→ **Exercise requirements**
Retype the whole listing below exactly, keeping every picture out of it.

→ **Collected data**
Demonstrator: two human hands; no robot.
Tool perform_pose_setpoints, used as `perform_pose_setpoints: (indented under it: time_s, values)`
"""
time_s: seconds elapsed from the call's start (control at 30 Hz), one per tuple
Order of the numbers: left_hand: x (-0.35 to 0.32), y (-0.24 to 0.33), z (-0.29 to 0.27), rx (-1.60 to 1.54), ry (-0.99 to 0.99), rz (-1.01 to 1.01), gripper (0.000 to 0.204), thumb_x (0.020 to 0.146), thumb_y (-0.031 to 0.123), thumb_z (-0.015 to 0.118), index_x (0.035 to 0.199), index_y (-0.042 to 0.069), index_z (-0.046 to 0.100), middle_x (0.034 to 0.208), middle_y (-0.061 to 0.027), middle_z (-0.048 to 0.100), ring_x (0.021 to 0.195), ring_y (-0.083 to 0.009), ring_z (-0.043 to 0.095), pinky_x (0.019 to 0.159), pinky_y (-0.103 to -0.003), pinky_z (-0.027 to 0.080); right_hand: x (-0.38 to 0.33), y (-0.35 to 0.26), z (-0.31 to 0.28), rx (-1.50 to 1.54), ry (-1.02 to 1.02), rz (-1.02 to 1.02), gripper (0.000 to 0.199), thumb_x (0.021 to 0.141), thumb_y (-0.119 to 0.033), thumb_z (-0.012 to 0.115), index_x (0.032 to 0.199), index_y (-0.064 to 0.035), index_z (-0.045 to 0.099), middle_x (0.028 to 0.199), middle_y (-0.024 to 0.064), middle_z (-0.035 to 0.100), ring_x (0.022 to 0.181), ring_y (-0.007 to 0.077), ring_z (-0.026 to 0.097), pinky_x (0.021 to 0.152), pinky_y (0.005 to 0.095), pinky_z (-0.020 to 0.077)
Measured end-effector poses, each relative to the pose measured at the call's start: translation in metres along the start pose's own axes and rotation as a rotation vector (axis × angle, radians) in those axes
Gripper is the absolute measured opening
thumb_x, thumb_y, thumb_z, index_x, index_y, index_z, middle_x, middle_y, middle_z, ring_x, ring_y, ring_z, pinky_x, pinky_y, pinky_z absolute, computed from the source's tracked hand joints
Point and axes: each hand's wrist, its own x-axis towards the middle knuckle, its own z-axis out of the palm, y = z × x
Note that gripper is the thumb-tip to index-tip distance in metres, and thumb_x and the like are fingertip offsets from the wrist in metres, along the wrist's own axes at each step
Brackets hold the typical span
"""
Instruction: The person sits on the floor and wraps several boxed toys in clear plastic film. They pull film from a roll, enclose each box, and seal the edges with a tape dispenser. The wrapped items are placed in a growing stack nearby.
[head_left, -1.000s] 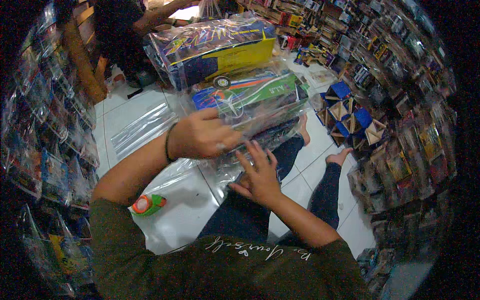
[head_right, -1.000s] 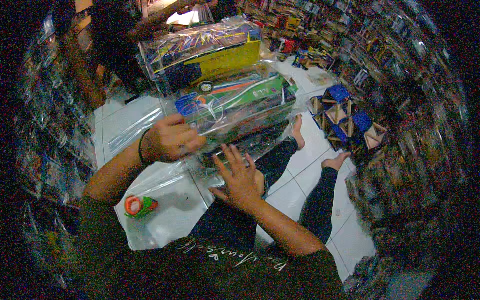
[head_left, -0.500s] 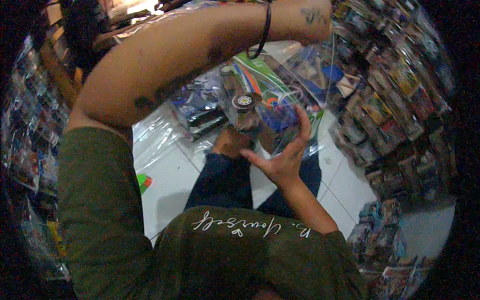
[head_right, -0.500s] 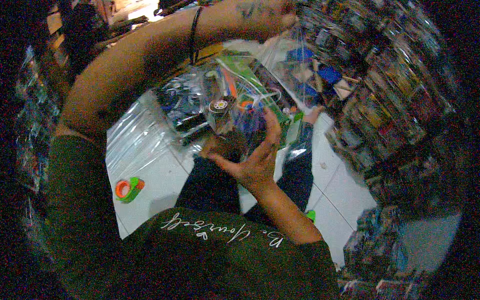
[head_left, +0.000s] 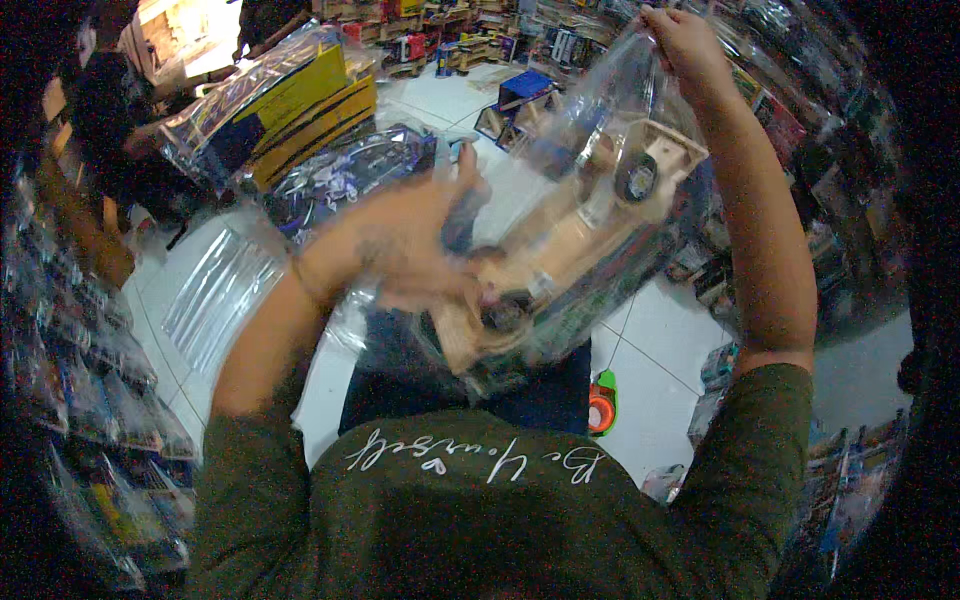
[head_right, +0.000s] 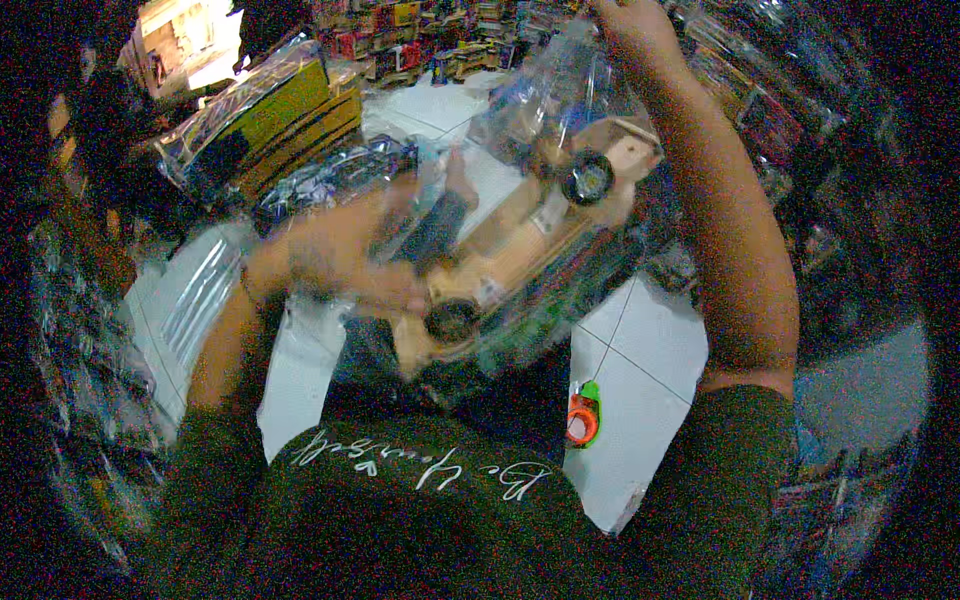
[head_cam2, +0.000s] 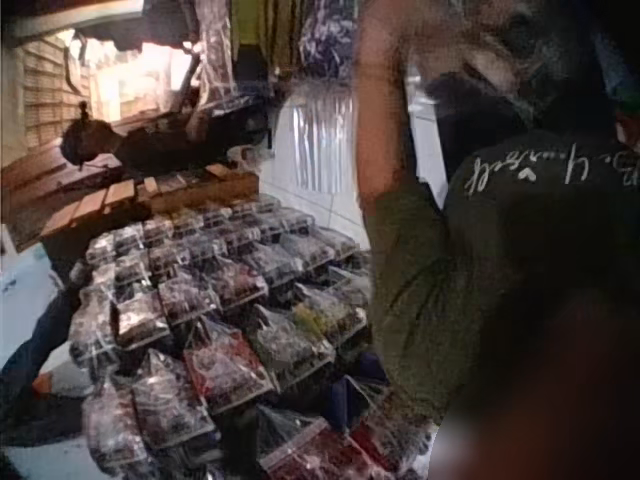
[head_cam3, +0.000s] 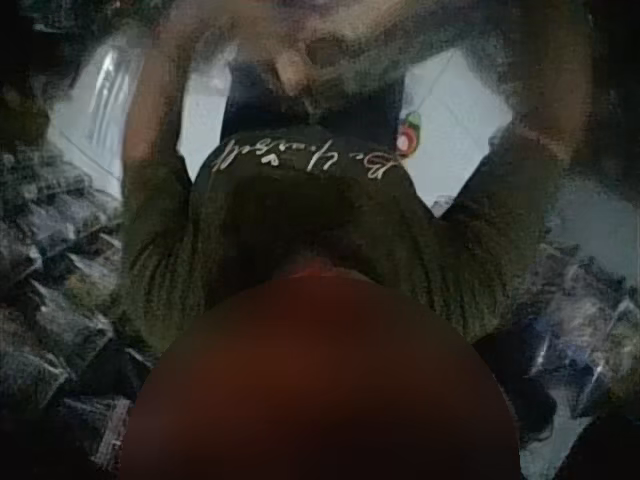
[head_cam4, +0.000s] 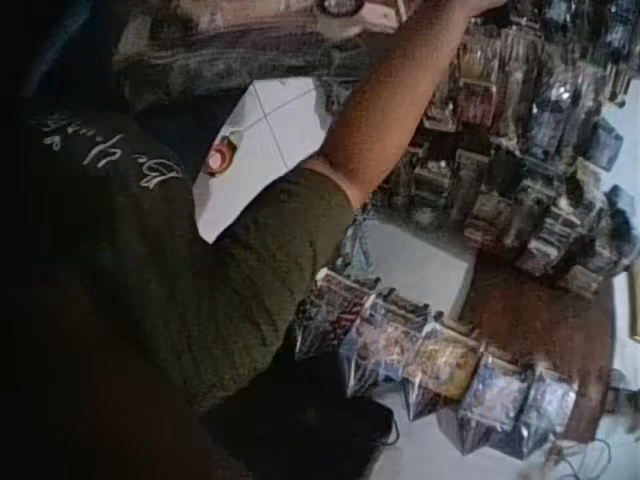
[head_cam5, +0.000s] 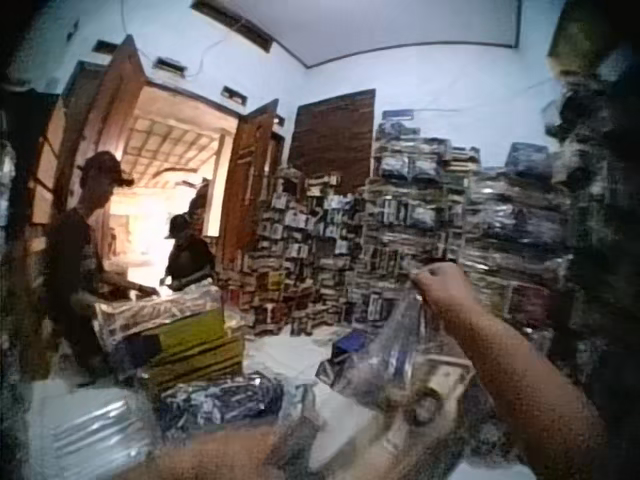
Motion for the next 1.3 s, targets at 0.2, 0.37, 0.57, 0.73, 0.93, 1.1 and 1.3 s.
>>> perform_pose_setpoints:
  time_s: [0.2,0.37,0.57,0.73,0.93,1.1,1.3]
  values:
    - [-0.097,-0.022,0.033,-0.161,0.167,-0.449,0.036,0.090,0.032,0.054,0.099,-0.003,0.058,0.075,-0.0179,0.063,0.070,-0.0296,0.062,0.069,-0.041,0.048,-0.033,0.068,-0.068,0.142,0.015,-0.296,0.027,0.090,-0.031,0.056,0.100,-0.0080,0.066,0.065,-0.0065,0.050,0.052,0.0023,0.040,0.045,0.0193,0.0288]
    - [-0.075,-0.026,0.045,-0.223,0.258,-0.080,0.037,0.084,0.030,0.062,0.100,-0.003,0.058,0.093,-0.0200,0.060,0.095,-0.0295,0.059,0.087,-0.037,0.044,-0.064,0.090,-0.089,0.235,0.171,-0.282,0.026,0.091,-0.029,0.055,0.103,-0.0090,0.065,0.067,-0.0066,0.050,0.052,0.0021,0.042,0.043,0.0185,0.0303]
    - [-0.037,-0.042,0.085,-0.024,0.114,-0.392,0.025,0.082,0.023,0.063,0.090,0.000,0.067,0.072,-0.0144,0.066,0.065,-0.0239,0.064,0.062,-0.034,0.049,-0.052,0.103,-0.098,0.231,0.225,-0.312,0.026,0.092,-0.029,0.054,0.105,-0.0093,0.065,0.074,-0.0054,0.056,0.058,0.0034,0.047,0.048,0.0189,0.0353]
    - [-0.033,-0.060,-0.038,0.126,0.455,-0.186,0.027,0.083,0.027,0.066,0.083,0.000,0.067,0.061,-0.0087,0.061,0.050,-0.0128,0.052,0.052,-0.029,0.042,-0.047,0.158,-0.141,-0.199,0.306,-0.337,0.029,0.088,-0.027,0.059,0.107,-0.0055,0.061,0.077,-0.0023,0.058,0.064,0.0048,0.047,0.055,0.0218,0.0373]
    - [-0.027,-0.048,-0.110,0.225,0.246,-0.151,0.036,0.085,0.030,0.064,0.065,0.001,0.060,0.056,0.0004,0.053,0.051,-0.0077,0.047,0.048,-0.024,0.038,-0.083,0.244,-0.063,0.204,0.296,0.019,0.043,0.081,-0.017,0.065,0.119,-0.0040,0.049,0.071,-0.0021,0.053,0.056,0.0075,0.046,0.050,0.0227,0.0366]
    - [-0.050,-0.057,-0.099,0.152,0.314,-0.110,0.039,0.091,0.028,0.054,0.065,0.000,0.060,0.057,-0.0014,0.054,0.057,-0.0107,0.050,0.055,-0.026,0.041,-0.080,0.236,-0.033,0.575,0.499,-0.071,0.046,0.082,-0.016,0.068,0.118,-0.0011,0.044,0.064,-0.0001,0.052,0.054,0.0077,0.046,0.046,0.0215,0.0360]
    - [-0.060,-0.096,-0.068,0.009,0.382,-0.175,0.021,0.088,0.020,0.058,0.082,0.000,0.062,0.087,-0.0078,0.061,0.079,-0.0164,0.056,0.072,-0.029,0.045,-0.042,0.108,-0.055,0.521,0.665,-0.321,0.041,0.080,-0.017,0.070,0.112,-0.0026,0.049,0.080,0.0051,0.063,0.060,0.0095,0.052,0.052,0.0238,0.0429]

→ **Result of the exercise**
Demonstrator: two human hands; no robot.
Tool perform_pose_setpoints, used as `perform_pose_setpoints: (indented under it: time_s, values)`
"""
time_s: seconds elapsed from the call's start (control at 30 Hz), one per tuple
Order of the numbers: left_hand: x (-0.35 to 0.32), y (-0.24 to 0.33), z (-0.29 to 0.27), rx (-1.60 to 1.54), ry (-0.99 to 0.99), rz (-1.01 to 1.01), gripper (0.000 to 0.204), thumb_x (0.020 to 0.146), thumb_y (-0.031 to 0.123), thumb_z (-0.015 to 0.118), index_x (0.035 to 0.199), index_y (-0.042 to 0.069), index_z (-0.046 to 0.100), middle_x (0.034 to 0.208), middle_y (-0.061 to 0.027), middle_z (-0.048 to 0.100), ring_x (0.021 to 0.195), ring_y (-0.083 to 0.009), ring_z (-0.043 to 0.095), pinky_x (0.019 to 0.159), pinky_y (-0.103 to -0.003), pinky_z (-0.027 to 0.080); right_hand: x (-0.38 to 0.33), y (-0.35 to 0.26), z (-0.31 to 0.28), rx (-1.50 to 1.54), ry (-1.02 to 1.02), rz (-1.02 to 1.02), gripper (0.000 to 0.199), thumb_x (0.021 to 0.141), thumb_y (-0.119 to 0.033), thumb_z (-0.012 to 0.115), index_x (0.032 to 0.199), index_y (-0.064 to 0.035), index_z (-0.045 to 0.099), middle_x (0.028 to 0.199), middle_y (-0.024 to 0.064), middle_z (-0.035 to 0.100), ring_x (0.022 to 0.181), ring_y (-0.007 to 0.077), ring_z (-0.026 to 0.097), pinky_x (0.021 to 0.152), pinky_y (0.005 to 0.095), pinky_z (-0.020 to 0.077)
Measured end-effector poses, each relative to the pose measured at the call's start: translation in metres along the start pose's own axes and rotation as a rotation vector (axis × angle, radians) in those axes
Gripper is the absolute measured opening
thumb_x, thumb_y, thumb_z, index_x, index_y, index_z, middle_x, middle_y, middle_z, ring_x, ring_y, ring_z, pinky_x, pinky_y, pinky_z absolute, computed from the source's tracked hand joints
Point and axes: each hand's wrist, its own x-axis towards the middle knuckle, its own z-axis out of the palm, y = z × x
Note that gripper is the thumb-tip to index-tip distance in metres, and thumb_x and the like are fingertip offsets from the wrist in metres, along the wrist's own axes at each step
Brackets hold the typical span
"""
Instruction: The person sits on the floor and wraps several boxed toys in clear plastic film. They pull film from a roll, enclose each box, and seal the edges with a tape dispenser. The wrapped items are placed in a growing stack nearby.
[head_left, -1.000s] 
[head_right, -1.000s] 
[head_left, -0.500s] 
[head_right, -0.500s] 
[head_left, +0.000s] 
[head_right, +0.000s] 
[head_cam2, +0.000s] 
[head_cam3, +0.000s] 
[head_cam4, +0.000s] 
[head_cam5, +0.000s] 
Motion for the next 1.3 s, targets at 0.2, 0.37, 0.57, 0.73, 0.93, 1.1 and 1.3 s.
>>> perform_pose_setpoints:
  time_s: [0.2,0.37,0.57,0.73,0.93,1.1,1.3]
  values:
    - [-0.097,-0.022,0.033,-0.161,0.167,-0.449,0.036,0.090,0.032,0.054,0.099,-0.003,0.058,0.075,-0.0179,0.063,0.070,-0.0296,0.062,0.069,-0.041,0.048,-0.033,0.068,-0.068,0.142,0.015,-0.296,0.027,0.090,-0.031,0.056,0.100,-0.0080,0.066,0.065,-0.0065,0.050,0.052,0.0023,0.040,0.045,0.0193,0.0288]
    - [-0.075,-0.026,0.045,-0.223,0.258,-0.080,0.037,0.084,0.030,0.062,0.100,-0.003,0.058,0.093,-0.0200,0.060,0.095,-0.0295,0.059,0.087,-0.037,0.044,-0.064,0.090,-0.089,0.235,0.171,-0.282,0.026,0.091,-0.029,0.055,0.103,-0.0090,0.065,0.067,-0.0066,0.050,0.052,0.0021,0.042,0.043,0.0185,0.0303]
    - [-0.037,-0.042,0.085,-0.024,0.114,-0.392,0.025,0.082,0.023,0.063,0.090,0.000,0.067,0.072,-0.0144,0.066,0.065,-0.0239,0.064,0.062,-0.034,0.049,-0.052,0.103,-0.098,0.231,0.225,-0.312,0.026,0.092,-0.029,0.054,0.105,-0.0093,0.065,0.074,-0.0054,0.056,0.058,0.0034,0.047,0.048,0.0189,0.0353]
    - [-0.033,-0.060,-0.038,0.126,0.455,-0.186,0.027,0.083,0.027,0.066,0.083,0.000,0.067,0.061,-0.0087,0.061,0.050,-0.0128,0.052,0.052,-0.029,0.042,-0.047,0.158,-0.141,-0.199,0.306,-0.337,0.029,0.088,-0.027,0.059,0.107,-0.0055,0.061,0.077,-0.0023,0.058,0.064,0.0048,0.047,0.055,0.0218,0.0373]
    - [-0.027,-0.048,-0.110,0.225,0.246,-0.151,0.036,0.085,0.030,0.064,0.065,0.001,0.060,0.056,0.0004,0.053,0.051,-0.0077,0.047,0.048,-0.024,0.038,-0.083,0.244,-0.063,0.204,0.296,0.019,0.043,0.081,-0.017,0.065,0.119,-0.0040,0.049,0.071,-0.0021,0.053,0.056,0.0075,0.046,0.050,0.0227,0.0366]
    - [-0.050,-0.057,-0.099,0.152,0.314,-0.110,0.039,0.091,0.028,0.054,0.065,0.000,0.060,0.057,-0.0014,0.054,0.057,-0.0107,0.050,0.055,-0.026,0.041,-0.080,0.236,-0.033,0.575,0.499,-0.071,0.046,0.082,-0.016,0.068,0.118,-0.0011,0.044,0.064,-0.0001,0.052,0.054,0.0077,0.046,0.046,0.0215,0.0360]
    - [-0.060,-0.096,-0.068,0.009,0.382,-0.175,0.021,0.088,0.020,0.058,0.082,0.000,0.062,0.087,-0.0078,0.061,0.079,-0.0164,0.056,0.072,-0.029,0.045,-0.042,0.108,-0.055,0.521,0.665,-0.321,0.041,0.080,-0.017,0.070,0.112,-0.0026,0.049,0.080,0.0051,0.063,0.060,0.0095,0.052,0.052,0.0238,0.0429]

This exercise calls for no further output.